On the Leeds Bloggers site, a nice summary:
‘Hyperlocal for me has always been about local residents plugging the gaps in the media landscape based on raw passion for their communities.’
I’m not sure about the raw passion part, but this site you’re reading came from the desire to fill a gap I saw, back in 2004, and has adapted over the years in response to the other gaps I’ve noticed.
There’s clearly demand for hyperlocal content and recognition of its value. But then, of course, there’s the question of sustainability. Local sites don’t just need raw passion. To sustain them in the longer term they need hours and hours of work. Not just in writing the articles and taking the photos but in managing comments, answering queries sent by email, using social media, dealing with the coding and more technical aspects of the site, remembering to renew the hosting and domain names, etc etc.
It’s hard work, however passionate you are, and so many local sites and blogs don’t last.
This site you’re reading wasn’t set up to make money. After its first year it wasn’t really added to that much for many years. Back then it was fairly standard to have personal websites you just added to when you felt like it. The pace was slower. As I described in the page on the site’s history, this online presence of mine became more blog-like and regularly updated because of another site launching with the same name. So for three years York Stories was more regularly updated.

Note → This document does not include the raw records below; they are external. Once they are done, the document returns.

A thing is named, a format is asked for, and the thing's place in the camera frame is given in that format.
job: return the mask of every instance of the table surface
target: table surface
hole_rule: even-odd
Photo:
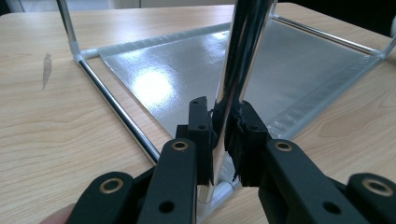
[[[293,4],[277,13],[382,49],[389,38]],[[71,13],[82,49],[171,34],[231,20],[233,6]],[[77,201],[97,176],[137,176],[152,166],[74,63],[58,12],[0,18],[0,223],[37,223]],[[43,90],[43,63],[51,74]],[[89,60],[157,148],[170,136],[100,59]],[[396,182],[396,52],[346,91],[293,141],[346,183],[370,172]],[[263,223],[257,189],[240,189],[205,223]]]

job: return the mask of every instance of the wood grain
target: wood grain
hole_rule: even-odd
[[[293,4],[278,13],[373,48],[389,38]],[[233,6],[73,12],[90,49],[231,20]],[[137,176],[152,166],[73,62],[56,12],[0,18],[0,223],[37,223],[74,203],[97,176]],[[51,75],[43,86],[43,60]],[[170,136],[99,59],[89,60],[160,148]],[[363,77],[294,141],[326,174],[347,182],[371,172],[396,182],[396,53]],[[238,190],[205,223],[265,223],[256,189]]]

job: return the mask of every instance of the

As the momentum built and the interest in it grew it was like having a part-time job. But one I didn’t get paid for. I already knew, in late 2013, that this wasn’t sustainable.

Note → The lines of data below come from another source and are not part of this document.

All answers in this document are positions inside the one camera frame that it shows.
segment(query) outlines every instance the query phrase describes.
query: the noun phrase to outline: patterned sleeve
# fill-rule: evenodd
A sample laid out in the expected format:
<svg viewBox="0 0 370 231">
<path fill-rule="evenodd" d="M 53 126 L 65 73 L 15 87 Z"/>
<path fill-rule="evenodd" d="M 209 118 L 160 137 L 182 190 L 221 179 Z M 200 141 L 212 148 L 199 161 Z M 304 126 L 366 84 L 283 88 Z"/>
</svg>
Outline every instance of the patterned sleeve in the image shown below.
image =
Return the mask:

For a couple of years I justified it to myself as my ‘voluntary work’, and a gift back to the place I care about, and its residents. I did it because I could, and it seemed the right thing to do.
As I’ve been writing this page I’ve been looking online for information on other small local sites and how they’ve fared. An example from the US struck a chord, described in this article. The description of the site uses a similar phrase to the one I’ve used above:
The website was a gift from Milsaps and his buddies to the people of Raleigh. It was created to support localism and perpetuate the unique culture of the growing city.
The end product there had a broader/different focus, but there are similarities in the feeling and approach, and the work that goes into online content, ‘the endeavor of creating a distinctive voice of the city’, as the piece puts it.
New Raleigh quickly attracted tens of thousands of users and succeeded in establishing itself as a go to website. However despite growing readership and local support, Milsaps was unable to convert New Raleigh’s influence and leadership into sustainable profit which eventually led to its downfall.
Now, if you visit the site, it looks like this.
I’m fortunate here in that I have a fairly narrow focus on the place, and I’m not trying to cover news, culture, what’s on, etc. To sustain this residents’ record of York and its changes alongside my other work will I hope be possible in some form or other. But it will be better with the support of readers.
I wonder how many other smaller local sites have disappeared. One comes to mind, a local venture. Remember talkyork.com? Despite the obvious hard work put into it, engagement on social media, provision of news and a forum, it didn’t last long. I’ve also found several enthusiastic local blogs that petered out after a year or two, as so many do.
The ‘culture of free’ on the internet isn’t sustainable and is changing. Ad-supported sites have bigger and more annoying ads. Crowdfunding is becoming more common, particularly for startups and one-off projects. This is getting a lot of attention.
Something starting up, with a high profile crowdfunding project, is a visible and exciting thing. Less glamorous and interesting, but probably more important, is how we keep these things going, how we sustain them in the longer term, particularly those sites made and maintained by one person. Like this one.